* [What needs to be done]
Starting at the first line of the data below, repeat each line word for word up to and including the line with "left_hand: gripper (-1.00".

[Stored items from a collection]

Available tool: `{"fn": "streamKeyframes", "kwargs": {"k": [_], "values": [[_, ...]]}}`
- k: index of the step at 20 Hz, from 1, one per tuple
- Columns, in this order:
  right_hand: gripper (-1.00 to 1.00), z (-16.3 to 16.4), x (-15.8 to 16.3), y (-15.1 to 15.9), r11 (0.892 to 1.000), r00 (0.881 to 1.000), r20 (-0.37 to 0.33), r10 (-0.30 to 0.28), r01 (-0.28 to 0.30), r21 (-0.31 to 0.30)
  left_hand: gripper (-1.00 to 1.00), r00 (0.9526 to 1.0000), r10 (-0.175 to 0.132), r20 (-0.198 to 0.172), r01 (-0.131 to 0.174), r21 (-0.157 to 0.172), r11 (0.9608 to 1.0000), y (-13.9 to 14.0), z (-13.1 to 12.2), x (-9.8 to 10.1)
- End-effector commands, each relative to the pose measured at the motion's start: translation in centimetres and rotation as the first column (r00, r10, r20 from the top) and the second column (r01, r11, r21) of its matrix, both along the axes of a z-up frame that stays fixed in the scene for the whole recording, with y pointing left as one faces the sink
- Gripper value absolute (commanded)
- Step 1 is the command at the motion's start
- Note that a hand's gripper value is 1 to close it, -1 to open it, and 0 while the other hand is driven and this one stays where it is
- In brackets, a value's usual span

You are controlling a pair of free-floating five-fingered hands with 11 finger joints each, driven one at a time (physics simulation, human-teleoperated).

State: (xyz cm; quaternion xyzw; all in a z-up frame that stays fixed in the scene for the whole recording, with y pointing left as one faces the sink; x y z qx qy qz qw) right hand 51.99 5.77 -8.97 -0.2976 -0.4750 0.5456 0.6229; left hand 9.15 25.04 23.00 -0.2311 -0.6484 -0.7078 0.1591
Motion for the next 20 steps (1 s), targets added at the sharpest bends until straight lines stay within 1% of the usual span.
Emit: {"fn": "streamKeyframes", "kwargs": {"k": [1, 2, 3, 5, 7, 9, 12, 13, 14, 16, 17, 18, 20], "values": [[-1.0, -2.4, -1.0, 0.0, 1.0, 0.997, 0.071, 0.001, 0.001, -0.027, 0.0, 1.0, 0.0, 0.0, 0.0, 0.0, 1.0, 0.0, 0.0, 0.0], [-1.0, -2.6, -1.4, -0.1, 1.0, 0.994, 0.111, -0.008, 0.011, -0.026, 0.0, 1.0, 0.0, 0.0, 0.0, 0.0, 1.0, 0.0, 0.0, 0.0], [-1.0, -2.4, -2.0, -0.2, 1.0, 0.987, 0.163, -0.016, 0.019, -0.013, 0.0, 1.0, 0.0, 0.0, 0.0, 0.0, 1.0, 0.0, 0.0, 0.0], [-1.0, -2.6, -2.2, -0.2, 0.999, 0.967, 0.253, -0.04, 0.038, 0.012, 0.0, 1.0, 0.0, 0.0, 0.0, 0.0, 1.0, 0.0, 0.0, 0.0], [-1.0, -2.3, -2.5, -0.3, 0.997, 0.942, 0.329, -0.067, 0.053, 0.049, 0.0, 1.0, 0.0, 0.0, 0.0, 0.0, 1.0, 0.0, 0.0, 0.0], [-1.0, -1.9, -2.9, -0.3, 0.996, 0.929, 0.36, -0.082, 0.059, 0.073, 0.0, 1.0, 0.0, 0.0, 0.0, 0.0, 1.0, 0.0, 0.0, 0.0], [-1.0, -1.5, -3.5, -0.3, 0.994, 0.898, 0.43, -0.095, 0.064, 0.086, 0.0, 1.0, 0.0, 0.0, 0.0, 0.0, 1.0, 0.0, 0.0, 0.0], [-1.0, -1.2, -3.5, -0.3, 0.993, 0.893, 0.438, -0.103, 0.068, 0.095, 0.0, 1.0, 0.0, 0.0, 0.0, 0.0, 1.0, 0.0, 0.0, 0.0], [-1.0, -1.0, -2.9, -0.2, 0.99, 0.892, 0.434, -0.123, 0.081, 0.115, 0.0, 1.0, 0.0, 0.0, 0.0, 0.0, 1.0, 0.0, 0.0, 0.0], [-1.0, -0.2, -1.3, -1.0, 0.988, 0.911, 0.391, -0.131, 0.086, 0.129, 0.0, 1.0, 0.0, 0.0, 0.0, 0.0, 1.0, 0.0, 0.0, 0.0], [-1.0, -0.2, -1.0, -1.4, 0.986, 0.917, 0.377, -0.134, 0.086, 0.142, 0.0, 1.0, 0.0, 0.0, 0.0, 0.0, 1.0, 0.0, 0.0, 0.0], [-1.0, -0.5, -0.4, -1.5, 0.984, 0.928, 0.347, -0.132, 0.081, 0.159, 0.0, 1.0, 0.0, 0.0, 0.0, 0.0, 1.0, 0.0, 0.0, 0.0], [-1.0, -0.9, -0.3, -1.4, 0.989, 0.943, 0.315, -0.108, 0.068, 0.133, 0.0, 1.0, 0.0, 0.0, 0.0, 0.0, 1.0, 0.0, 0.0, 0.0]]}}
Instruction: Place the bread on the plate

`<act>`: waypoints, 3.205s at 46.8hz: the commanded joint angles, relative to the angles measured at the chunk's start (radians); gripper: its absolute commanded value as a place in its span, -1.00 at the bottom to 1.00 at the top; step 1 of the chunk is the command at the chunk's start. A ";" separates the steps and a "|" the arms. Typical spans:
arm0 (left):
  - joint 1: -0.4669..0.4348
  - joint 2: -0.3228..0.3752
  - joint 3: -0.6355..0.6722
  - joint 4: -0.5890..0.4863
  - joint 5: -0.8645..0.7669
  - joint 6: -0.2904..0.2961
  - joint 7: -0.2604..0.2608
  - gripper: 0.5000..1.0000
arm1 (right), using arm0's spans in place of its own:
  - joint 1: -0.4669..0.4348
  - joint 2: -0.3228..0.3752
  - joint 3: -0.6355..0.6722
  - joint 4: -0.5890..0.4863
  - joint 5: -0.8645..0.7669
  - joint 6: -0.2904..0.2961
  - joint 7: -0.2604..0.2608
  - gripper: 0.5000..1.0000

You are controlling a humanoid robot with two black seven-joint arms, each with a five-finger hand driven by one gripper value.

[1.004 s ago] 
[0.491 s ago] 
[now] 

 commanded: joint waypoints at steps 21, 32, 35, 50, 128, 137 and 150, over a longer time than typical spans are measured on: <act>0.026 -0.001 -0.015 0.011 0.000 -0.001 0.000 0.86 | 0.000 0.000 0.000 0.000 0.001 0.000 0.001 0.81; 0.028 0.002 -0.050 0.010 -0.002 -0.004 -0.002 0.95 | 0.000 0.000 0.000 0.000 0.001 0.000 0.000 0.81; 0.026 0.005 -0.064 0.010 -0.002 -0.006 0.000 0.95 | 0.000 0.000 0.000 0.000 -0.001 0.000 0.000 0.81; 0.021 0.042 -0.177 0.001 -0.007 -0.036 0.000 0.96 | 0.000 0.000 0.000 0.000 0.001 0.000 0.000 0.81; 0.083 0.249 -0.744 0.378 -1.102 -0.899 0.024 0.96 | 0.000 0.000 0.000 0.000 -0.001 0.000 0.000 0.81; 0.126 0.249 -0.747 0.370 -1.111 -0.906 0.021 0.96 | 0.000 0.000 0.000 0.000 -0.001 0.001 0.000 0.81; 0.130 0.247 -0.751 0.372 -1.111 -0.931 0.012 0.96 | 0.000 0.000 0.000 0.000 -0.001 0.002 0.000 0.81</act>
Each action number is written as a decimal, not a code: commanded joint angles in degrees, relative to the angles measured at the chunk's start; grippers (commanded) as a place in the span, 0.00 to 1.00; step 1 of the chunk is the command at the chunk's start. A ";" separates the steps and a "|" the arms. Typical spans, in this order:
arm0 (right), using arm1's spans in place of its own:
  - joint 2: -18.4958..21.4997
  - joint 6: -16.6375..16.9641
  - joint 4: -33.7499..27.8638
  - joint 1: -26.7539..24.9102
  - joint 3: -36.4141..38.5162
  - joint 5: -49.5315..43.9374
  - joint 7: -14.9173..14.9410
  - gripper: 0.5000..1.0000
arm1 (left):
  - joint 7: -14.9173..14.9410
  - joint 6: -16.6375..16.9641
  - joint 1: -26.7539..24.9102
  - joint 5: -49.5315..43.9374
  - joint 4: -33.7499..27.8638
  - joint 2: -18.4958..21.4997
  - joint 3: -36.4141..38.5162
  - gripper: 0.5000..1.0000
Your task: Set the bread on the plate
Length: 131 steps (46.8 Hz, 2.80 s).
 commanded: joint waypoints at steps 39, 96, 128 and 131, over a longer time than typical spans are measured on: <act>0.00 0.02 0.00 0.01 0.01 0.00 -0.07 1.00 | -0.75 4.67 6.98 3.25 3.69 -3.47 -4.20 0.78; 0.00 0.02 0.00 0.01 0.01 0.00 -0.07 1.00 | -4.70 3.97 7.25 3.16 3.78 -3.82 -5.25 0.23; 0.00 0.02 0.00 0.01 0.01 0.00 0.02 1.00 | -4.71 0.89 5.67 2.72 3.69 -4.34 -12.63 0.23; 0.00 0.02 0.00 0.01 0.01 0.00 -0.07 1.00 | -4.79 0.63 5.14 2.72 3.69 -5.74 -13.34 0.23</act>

* [Solved exercise]
Available tool: `{"fn": "streamKeyframes", "kwargs": {"k": [_], "values": [[_, ...]]}}`
- k: index of the step at 20 Hz, from 1, one per tuple
- Columns, in this order:
  right_hand: gripper (-1.00 to 1.00), z (-16.3 to 16.4), x (-15.8 to 16.3), y (-15.1 to 15.9), r11 (0.892 to 1.000), r00 (0.881 to 1.000), r20 (-0.37 to 0.33), r10 (-0.30 to 0.28), r01 (-0.28 to 0.30), r21 (-0.31 to 0.30)
  left_hand: gripper (-1.00 to 1.00), r00 (0.9526 to 1.0000), r10 (-0.175 to 0.132), r20 (-0.198 to 0.172), r01 (-0.131 to 0.174), r21 (-0.157 to 0.172), r11 (0.9608 to 1.0000), y (-13.9 to 14.0), z (-13.1 to 12.2), x (-9.8 to 10.1)

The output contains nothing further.